# [Task to carry out]
Search the material below for the string "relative". Return every line that holds it.

# [Records shown]
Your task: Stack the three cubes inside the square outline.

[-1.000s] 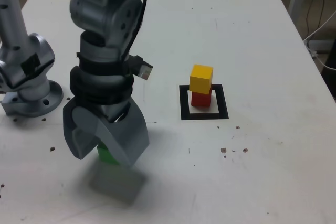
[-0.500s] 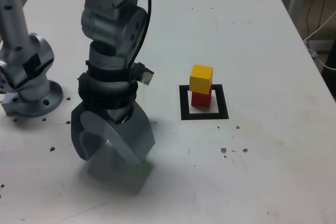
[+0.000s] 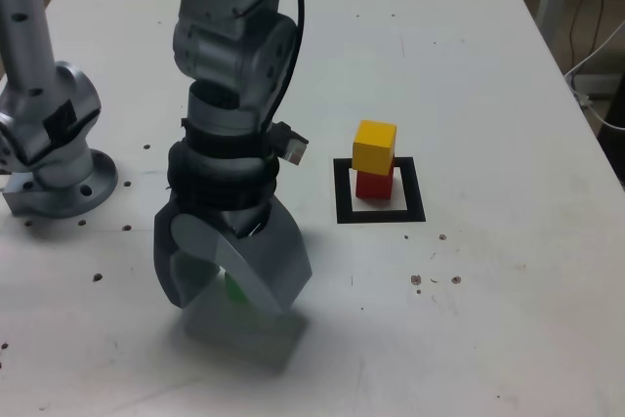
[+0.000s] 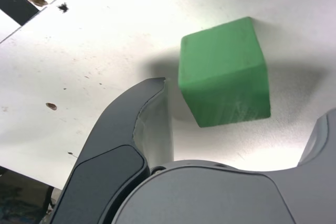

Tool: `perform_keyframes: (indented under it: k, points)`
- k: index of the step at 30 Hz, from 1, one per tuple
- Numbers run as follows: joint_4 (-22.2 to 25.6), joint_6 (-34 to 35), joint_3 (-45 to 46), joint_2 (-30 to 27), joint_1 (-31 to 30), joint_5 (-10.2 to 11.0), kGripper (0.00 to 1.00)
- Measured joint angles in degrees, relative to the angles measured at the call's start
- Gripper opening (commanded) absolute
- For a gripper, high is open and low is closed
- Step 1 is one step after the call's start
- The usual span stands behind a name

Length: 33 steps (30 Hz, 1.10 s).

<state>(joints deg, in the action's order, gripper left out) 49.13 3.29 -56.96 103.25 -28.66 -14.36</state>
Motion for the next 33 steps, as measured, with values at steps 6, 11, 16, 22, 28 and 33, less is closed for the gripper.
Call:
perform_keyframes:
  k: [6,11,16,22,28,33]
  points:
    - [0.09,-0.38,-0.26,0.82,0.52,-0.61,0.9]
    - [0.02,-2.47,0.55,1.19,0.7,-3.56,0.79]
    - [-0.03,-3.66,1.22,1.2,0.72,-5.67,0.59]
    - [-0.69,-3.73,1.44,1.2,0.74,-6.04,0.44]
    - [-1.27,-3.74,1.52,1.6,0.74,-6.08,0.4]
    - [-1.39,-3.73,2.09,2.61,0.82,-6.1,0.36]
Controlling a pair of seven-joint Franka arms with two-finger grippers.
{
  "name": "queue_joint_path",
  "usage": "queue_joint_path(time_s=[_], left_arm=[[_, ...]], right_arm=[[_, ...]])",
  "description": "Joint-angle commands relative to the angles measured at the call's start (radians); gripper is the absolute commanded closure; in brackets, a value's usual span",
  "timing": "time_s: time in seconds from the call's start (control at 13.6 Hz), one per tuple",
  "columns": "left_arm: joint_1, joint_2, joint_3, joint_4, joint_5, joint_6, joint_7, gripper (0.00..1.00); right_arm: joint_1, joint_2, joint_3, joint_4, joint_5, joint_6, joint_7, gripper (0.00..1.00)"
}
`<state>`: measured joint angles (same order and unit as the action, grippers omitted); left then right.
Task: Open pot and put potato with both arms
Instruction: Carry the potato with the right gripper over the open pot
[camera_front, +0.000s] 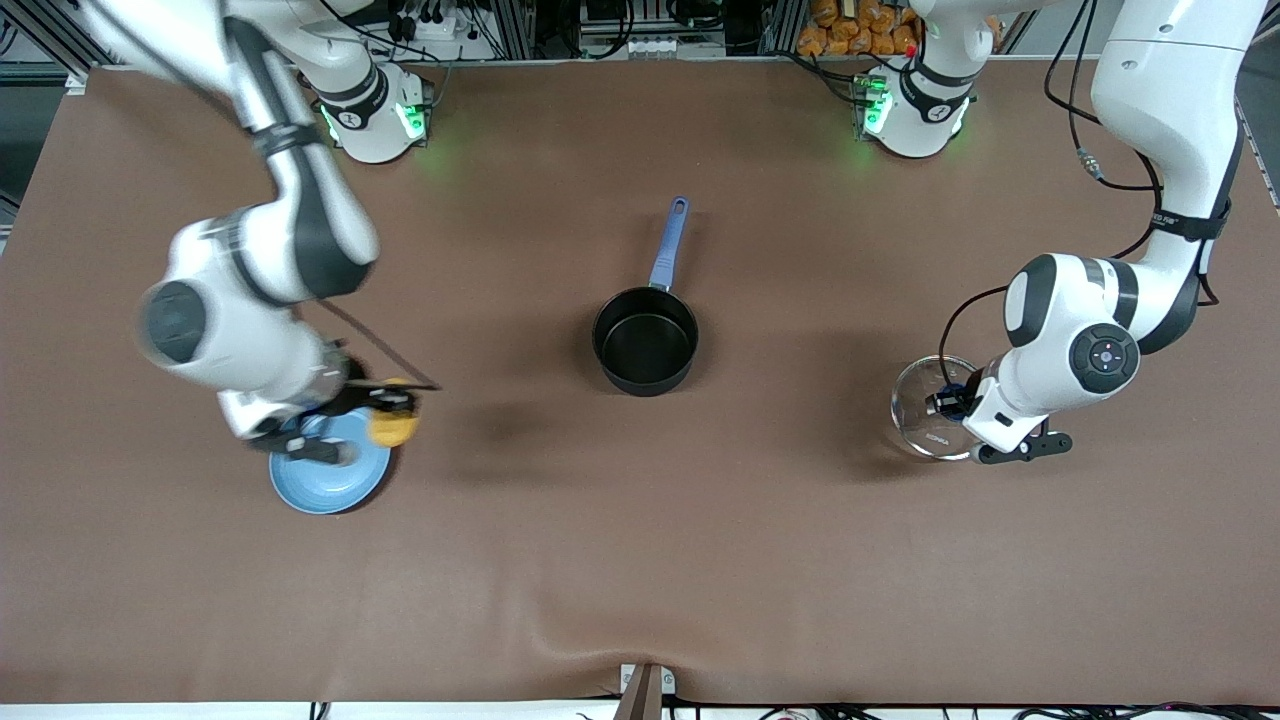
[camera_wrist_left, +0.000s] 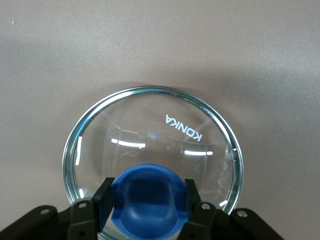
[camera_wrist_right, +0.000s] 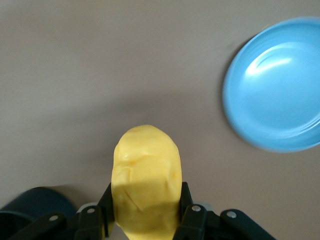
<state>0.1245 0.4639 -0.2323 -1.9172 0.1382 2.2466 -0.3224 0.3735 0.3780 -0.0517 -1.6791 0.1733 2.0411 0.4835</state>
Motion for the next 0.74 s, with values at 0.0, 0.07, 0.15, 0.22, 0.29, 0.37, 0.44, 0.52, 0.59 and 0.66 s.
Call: queue_joint_path(time_s=[0.0, 0.07, 0.15, 0.22, 0.29, 0.37, 0.44, 0.52, 0.59, 0.66], left_arm=[[0.014, -0.03, -0.008, -0.04, 0.021, 0.04, 0.013, 1.0], [0.014, -0.019, -0.008, -0.045, 0.021, 0.056, 0.013, 1.0], [0.014, -0.015, -0.008, -0.046, 0.021, 0.07, 0.013, 1.0], [0.012, -0.002, -0.008, -0.046, 0.021, 0.074, 0.013, 1.0], [0.011, 0.007, -0.007, -0.045, 0.021, 0.076, 0.013, 1.0], [0.012, 0.012, -0.007, -0.045, 0.026, 0.082, 0.013, 1.0], [0.012, 0.015, -0.007, -0.046, 0.031, 0.088, 0.013, 1.0], [0.012, 0.022, -0.007, -0.046, 0.031, 0.09, 0.013, 1.0], [0.014, 0.024, -0.007, -0.046, 0.031, 0.094, 0.013, 1.0], [0.014, 0.027, -0.007, -0.045, 0.031, 0.094, 0.013, 1.0]], right_arm=[[0.118, 0.022, -0.011, 0.045, -0.058, -0.001, 0.194, 1.0], [0.166, 0.03, -0.011, 0.05, -0.069, -0.001, 0.243, 1.0], [0.203, 0.036, -0.011, 0.056, -0.073, 0.005, 0.282, 1.0], [0.241, 0.045, -0.011, 0.056, -0.074, 0.02, 0.303, 1.0], [0.28, 0.058, -0.011, 0.056, -0.074, 0.048, 0.344, 1.0], [0.315, 0.079, -0.011, 0.058, -0.074, 0.079, 0.403, 1.0], [0.35, 0.103, -0.011, 0.058, -0.074, 0.109, 0.437, 1.0], [0.37, 0.122, -0.011, 0.059, -0.074, 0.135, 0.46, 1.0], [0.383, 0.139, -0.01, 0.062, -0.071, 0.155, 0.48, 1.0], [0.409, 0.16, -0.01, 0.065, -0.072, 0.169, 0.497, 1.0]])
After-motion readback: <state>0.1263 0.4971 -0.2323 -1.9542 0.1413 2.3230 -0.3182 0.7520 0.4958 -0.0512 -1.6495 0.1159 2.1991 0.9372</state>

# [Output of the task]
- Measured joint angles in degrees, relative to the angles measured at the call's start
  "description": "Joint-angle commands relative to the angles measured at the call's start (radians); gripper is the absolute commanded closure; in brackets, a value's usual span",

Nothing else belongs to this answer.